Ils se prirent les mains affectueusement, charmés de se revoir. Ils avaient fait de si beaux coups ensemble ! Que de formidables aventures !

« Hein, souviens-toi, disait Raoul d'Avenac, souviens-toi du temps où je m'appelais Jim Barnett et où je dirigeais une agence de renseignements ! Souviens-toi du jour où je t'ai barboté tout ton paquet de titres au porteur !... Souviens-toi de mon voyage de noces avec ta femme ! À propos ! comment va-t-elle ? Vous êtes toujours divorcés ?

– Toujours.

– Ah ! la belle époque !

– La belle époque ! approuvait Béchoux, attendri. Et l'histoire de la Demeure Mystérieuse, tu t'en souviens ?

– Si je m'en souviens ! l'histoire des diamants escamotés sous ton nez !...

– Il n'y a pas deux ans de cela, reprenait Béchoux, la voix larmoyante.

– Mais comment m'as-tu retrouvé ? Comment as-tu su que j'étais Raoul d'Avenac ?

– Le hasard... dit Béchoux... une dénonciation d'un de tes complices, qui est parvenue à la Préfecture, et que j'ai interceptée. »

D'Avenac l'embrassa dans un élan spontané.

« Tu es un frère, Théodore Béchoux ! et je te permets de m'appeler Raoul... Oui, un frère. Je te revaudrai ça.

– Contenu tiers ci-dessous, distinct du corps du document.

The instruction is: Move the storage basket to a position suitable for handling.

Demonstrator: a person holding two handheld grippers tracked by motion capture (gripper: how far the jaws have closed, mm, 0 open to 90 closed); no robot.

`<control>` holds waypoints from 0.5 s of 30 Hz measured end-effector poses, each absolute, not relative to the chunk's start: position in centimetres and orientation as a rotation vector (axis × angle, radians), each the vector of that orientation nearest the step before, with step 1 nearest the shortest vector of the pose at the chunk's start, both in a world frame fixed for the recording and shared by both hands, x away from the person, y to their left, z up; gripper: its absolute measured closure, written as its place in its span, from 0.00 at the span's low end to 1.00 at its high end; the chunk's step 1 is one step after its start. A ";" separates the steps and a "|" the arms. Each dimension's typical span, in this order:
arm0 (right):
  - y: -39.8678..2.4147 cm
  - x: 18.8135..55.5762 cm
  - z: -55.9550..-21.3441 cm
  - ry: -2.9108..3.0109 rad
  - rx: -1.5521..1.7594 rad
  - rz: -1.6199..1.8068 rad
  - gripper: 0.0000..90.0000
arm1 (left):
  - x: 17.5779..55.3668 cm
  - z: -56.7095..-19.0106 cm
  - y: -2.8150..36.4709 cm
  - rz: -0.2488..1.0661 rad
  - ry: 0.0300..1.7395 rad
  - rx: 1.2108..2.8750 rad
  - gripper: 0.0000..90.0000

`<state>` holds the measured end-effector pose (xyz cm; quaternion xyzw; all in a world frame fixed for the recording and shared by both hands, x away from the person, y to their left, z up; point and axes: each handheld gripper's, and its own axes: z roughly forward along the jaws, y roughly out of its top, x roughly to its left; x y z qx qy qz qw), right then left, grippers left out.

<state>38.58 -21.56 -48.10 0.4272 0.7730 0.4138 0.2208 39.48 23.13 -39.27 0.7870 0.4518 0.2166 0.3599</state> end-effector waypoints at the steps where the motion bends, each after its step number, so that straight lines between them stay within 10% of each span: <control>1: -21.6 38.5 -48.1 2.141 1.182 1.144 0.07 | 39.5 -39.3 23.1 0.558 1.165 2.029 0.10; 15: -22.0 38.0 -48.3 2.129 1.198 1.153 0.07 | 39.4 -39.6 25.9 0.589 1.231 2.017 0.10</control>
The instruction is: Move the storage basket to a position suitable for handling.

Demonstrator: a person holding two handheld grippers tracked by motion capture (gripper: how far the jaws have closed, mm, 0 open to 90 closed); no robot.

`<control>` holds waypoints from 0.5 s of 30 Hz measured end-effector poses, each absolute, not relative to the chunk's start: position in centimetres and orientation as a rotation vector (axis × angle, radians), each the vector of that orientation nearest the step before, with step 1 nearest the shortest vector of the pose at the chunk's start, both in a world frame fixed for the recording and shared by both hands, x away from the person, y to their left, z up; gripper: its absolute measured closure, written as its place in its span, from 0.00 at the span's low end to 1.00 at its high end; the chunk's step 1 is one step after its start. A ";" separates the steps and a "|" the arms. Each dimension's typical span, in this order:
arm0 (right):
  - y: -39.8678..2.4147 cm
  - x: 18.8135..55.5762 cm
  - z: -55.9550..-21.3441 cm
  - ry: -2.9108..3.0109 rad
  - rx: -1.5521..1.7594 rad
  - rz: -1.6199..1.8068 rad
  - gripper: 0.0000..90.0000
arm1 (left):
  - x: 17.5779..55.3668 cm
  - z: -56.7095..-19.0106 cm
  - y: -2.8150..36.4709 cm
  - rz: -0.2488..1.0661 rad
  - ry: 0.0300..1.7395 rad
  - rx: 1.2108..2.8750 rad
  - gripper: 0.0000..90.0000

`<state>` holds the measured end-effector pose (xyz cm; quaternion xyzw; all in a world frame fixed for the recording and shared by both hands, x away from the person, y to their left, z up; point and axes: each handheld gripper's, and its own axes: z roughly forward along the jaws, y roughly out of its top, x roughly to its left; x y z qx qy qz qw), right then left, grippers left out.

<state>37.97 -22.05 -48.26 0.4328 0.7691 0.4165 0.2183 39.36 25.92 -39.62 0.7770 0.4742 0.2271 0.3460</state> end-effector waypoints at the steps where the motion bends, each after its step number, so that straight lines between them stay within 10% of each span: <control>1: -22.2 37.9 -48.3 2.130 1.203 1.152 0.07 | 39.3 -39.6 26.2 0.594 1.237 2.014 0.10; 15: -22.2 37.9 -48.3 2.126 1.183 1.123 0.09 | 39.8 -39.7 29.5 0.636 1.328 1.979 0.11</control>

Tiens, je n'attendrai pas une seconde de plus pour te rendre les trois mille francs qui se trouvaient dans la poche secrète de ton portefeuille. »

Ce fut le tour de Béchoux de saisir son ami à la gorge. Il était hors de lui.

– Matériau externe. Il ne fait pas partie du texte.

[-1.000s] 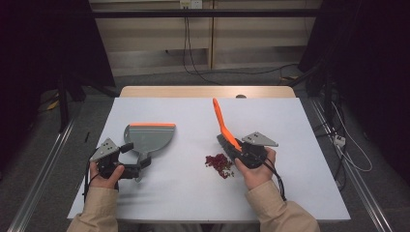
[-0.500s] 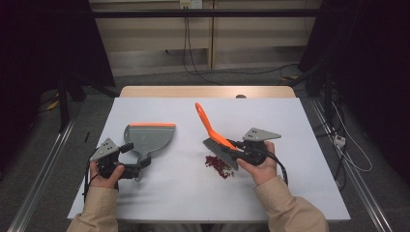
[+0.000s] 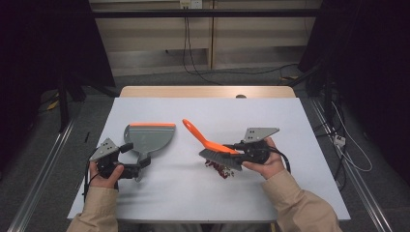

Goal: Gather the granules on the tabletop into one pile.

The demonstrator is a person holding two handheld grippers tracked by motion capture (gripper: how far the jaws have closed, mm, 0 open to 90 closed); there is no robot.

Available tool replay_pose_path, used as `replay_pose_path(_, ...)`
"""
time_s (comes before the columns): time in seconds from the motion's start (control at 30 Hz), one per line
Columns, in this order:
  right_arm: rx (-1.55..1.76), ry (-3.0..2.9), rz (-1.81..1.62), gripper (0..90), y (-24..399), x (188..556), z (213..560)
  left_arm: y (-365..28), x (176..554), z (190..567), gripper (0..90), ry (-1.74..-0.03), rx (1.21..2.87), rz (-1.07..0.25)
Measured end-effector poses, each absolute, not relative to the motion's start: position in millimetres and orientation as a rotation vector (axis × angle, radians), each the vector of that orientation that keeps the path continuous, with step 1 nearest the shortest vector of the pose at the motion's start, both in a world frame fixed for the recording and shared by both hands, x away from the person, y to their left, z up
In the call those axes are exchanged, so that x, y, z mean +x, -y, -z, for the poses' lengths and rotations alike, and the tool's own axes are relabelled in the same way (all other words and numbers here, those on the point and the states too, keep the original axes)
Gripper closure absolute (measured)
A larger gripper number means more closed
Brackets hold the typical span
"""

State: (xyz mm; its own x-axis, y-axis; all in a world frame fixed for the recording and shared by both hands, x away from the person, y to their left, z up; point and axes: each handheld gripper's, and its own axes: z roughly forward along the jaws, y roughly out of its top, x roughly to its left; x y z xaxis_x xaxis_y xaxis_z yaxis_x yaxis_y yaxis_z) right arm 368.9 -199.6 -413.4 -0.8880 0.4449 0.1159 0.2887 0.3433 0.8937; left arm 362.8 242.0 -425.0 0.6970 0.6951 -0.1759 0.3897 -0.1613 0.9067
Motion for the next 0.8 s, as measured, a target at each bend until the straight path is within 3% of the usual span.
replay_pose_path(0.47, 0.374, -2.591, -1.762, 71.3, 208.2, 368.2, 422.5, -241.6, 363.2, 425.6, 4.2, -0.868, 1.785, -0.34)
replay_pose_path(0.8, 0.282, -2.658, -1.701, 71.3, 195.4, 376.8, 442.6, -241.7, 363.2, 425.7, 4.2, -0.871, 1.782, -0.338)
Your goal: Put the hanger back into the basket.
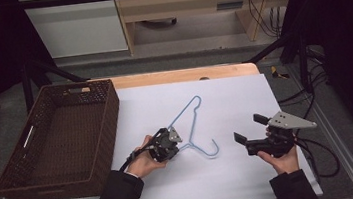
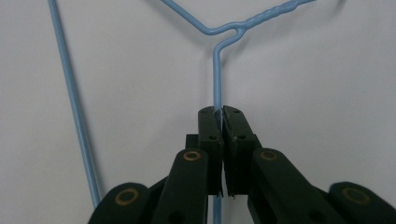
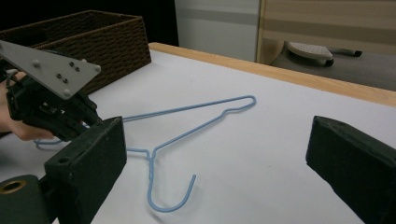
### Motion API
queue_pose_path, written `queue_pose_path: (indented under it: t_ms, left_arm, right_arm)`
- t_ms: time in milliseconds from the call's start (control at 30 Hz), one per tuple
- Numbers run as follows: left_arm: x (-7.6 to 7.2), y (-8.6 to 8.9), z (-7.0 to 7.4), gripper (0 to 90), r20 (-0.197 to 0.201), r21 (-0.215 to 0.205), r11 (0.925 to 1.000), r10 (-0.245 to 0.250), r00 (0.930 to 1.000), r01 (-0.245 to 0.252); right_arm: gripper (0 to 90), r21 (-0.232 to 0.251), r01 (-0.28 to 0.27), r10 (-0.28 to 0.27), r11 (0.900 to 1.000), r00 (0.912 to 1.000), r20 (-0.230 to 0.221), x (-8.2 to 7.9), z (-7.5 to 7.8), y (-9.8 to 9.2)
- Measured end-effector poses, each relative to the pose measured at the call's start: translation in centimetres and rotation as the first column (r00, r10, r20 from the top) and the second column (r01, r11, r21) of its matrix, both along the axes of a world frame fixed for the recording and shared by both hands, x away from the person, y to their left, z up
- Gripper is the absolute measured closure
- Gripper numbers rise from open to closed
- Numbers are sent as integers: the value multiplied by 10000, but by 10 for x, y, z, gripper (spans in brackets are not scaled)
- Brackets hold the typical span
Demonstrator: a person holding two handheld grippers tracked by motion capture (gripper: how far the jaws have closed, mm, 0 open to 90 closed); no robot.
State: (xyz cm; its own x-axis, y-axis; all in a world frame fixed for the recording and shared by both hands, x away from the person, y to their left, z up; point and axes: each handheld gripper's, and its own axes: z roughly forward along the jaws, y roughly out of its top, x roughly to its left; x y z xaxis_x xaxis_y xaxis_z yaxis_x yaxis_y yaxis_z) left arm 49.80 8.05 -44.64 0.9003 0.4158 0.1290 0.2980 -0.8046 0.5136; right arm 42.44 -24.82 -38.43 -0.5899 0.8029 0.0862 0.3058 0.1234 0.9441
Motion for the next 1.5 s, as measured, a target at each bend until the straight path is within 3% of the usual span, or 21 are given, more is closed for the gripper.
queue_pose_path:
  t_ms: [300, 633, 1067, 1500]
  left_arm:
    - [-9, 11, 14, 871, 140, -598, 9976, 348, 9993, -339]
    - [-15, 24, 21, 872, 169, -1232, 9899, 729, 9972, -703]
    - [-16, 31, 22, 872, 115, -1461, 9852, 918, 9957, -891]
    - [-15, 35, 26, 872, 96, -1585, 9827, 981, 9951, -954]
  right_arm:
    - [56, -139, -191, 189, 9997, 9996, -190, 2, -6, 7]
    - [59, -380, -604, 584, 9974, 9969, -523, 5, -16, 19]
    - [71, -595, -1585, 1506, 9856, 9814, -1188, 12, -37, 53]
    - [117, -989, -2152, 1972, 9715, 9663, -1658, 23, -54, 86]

« Voleur ! Escroc ! tu es monté dans ma chambre, cette nuit ! Tu as vidé mon portefeuille ! Mais tu es donc indécrottable ? »

Raoul riait comme un fou.

« Que veux-tu, vieille branche ? On ne dort pas la fenêtre ouverte... j'ai voulu te faire voir le danger... J'ai pris ça sous ton oreiller... Avoue que c'est drôle ! »

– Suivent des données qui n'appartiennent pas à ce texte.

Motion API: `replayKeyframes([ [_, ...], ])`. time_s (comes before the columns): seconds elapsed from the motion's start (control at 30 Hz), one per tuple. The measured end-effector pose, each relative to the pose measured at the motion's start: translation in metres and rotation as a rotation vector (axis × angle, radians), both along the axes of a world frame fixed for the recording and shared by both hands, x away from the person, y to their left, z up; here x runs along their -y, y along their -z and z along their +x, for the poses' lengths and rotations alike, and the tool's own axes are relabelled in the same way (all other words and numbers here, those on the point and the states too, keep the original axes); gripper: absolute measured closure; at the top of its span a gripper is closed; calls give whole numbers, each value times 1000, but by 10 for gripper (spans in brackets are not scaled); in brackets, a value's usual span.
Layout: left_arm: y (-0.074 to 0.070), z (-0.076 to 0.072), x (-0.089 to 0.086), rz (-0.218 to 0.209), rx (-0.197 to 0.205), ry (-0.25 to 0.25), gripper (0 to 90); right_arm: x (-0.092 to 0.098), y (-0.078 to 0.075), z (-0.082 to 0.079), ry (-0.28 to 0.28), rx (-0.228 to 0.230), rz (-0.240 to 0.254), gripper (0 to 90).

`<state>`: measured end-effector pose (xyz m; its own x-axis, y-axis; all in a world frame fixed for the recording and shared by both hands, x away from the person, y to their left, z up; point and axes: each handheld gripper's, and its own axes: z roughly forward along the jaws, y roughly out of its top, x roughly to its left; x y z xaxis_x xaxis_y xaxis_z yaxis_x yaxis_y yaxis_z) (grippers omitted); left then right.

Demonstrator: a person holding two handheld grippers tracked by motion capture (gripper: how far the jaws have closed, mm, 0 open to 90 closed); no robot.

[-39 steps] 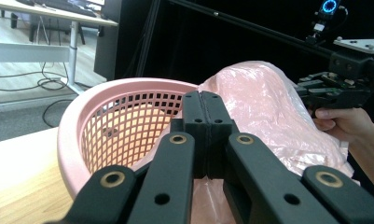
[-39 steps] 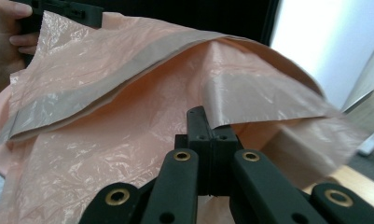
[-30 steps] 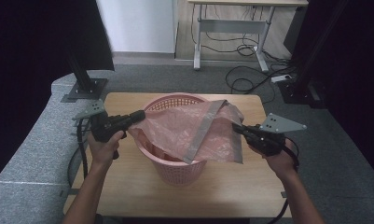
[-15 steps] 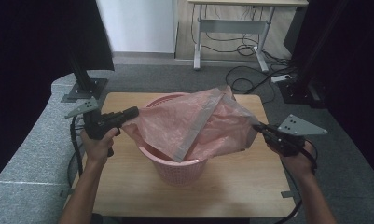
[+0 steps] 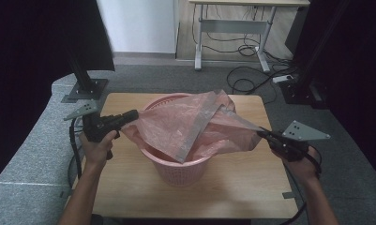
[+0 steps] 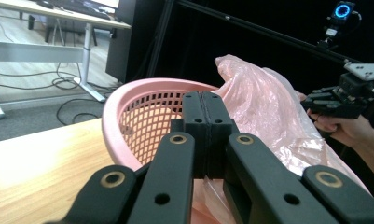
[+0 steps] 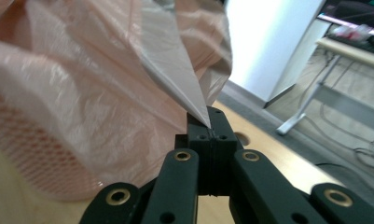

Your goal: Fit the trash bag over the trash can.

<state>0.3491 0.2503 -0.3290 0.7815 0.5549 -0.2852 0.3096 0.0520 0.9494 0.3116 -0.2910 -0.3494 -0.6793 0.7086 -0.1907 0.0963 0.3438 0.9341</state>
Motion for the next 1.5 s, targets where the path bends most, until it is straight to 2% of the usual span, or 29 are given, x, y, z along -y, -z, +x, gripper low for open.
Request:
replayKeyframes([
  [0.03, 0, 0, 1, 0, 0, 6, 898, 2, 3, -2, -11, -2, 13, 886],
  [0.07, 0, -1, 2, 3, 2, 11, 898, 4, 5, -4, -20, -6, 32, 839],
  [0.13, -1, -2, 3, 3, 3, 20, 898, 10, 3, -8, -20, -3, 59, 675],
  [0.23, -4, -4, 5, 5, 10, 25, 898, 23, -8, -18, 2, 36, 81, 538],
  [0.33, -8, -4, 7, 2, 16, 30, 898, 31, -24, -24, 19, 58, 110, 483],
  [0.4, -9, -4, 9, -1, 16, 35, 898, 30, -32, -24, 9, 57, 115, 445],
  [0.53, -10, -3, 13, 4, 15, 39, 898, 13, -40, -13, -17, 41, 100, 413],
  [0.73, -10, -1, 15, 7, 9, 42, 897, -29, -41, 12, -63, 7, 84, 407],
  [0.8, -9, 0, 15, 5, 7, 43, 897, -42, -43, 17, -73, 26, 67, 410],
  [0.93, -8, 0, 14, 2, 5, 43, 897, -65, -46, 26, -71, 11, 37, 454],
  [1.03, -8, -1, 13, -9, 2, 43, 897, -77, -46, 32, -77, -21, 0, 607],
  [1.07, -8, -1, 12, -9, 2, 43, 897, -80, -46, 32, -77, -14, -13, 697],
  [1.1, -7, -1, 11, -12, 1, 41, 897, -82, -45, 30, -55, 11, -20, 773],
  [1.17, -6, 0, 9, -16, -5, 38, 897, -81, -44, 26, -59, 23, 8, 883],
  [1.23, -5, 2, 7, -22, -12, 37, 897, -77, -43, 20, -79, 37, 34, 894],
  [1.3, -4, 4, 6, -38, -21, 45, 897, -74, -41, 15, -98, 31, 39, 894],
  [1.43, -4, 3, 7, -41, -19, 38, 897, -70, -38, 7, -135, 20, 43, 895],
  [1.5, -5, 3, 6, -46, -20, 43, 897, -66, -39, 1, -171, 15, 68, 896],
])
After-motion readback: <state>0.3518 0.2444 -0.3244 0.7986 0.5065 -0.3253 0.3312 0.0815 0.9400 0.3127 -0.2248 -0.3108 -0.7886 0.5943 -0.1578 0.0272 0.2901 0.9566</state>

Béchoux l'avoua, gagné tout à coup par la gaieté de Raoul, et, comme Raoul, il se mit à rire, avec colère tout d'abord, puis naturellement et sans arrière-pensée :

« Sacré Lupin ! Tu seras toujours le même ! Pas sérieux pour deux sous ! Tu n'as pas honte, à ton âge ?

– Dénonce-moi.

– Pas possible, dit Béchoux en soupirant. Tu t'échapperais encore. On ne peut vraiment rien contre toi... Et puis, ce serait dégoûtant de ma part. Tu m'as rendu trop de services.

– Et je t'en rendrai encore. Tu vois, il a suffi de ton appel pour que je vienne reposer dans ton lit et boulotter ton petit déjeuner. »

De fait, une voisine qui faisait le ménage de Béchoux venait d'apporter du café, du pain et du beurre, et Raoul se faisait de confortables tartines et vidait la tasse. Ensuite, il se rasa, se lava dehors à même un baquet d'eau froide, et, restauré, ragaillardi, lança dans l'estomac de Béchoux un vigoureux coup de poing.